CITIGROUP BAILOUT: It's Up To $306 Billion in Guarantees Plus Equity Infusion

The United States government will guarantee up to $306 billion of Citigroup assets, as part of a major bailout of Citi.

In addition, Citi will receive a capital injection of $20 billion. As part of the capital injection, the U.S. government will receive warrants exercisable at $10.61 on 254 million shares. Given the stock closed Friday at $3.77, this is a non-dilutive deal on a per share price basis for Citi shareholders.

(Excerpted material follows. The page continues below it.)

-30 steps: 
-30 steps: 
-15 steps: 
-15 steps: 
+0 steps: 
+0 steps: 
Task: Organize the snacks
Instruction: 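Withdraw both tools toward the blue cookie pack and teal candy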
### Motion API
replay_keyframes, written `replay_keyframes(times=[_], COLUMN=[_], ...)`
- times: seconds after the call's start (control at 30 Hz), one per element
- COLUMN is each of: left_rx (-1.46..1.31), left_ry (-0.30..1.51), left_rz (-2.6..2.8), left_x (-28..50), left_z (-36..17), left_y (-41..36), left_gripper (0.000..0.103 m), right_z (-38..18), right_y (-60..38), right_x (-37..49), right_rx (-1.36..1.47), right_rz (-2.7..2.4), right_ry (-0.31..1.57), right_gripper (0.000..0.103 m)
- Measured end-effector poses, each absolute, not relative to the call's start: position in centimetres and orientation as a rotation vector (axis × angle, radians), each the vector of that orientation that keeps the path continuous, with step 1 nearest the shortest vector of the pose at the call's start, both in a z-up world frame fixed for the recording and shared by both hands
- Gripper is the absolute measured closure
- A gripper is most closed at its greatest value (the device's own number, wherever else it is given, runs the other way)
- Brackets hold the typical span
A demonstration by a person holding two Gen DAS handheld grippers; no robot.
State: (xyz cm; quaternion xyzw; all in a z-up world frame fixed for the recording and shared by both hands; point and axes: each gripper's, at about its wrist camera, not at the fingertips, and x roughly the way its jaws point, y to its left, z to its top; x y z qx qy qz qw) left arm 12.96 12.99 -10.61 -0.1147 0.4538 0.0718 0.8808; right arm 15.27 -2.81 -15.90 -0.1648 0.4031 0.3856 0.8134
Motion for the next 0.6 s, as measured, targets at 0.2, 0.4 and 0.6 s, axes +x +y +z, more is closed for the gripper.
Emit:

THIS IS THE FIRST DEAL DONE BY THE GOVERNMENT WHERE SHAREHOLDERS HAVE NOT BEEN FORCED TO TAKE HUGE HITS ON THEIR STOCK POSITIONS. Freddie and Fannie shareholders are likely to lose everything. Lehman Brothers is in bankruptcy and Bear Stearns shareholders received less than 50% of the closing price on the last day Bear Stearns traded before the government rescue. In this deal, if the warrants are exercised, the government will pay more than 280% above the closing price on Friday.

It pays to be the Robert Rubin wing of Goldman Sachs.

UPDATE: Unlike Freddie, Fannie, Bear and Lehman, no one at Citi in senior management will lose their jobs. Bobby R. has their back.

Friday, September 12, 2008

As The World Crashes....

Bear Stearns..Gone.

Fannie Mae...Government hearse has arrived.

Freddie Mac...Government hearse has arrived.

Lehman Brothers....A priest has been called.

Washington Mutual...On life support.

Wachovia...Alarm buzzer in Emergency Room is screeching.

AIG...Being rushed to hospital.

Merrill Lynch...High fever.

Goldman Sachs (Where Henry Paulson was Chairman and CEO before heading the Treasury).....Today's closing price: $153.47 per share.

-Robert Wenzel

Alert: Paulson Appears Before Congress Tuesday September 16 Re: Fannie and Freddie

Details:

Tuesday, September 16, 2008, 10:00 a.m. EDT
Secretary Henry M. Paulson, Jr.
Testimony on Recent Regulatory Actions Regarding Fannie Mae and Freddie Mac
Senate Committee on Banking, Housing and Urban Affairs
538 Dirksen Senate Office Building
Washington, D.C.

-EPJ Newsdesk

Thursday, September 11, 2008

Rockwell: Stop The Bailout

Lew Rockwell nails it:

Let me state this very plainly: I do not believe for one second that if the government fails to nationalize Freddie and Fannie, that the world as we know it will come to an end. Those who are saying that are trying to scare the population, the same as with every other major demand by the regime. It was the same with Nafta, the WTO, the war on terror, the war on bird flu, the nationalization of airport security, and everything else.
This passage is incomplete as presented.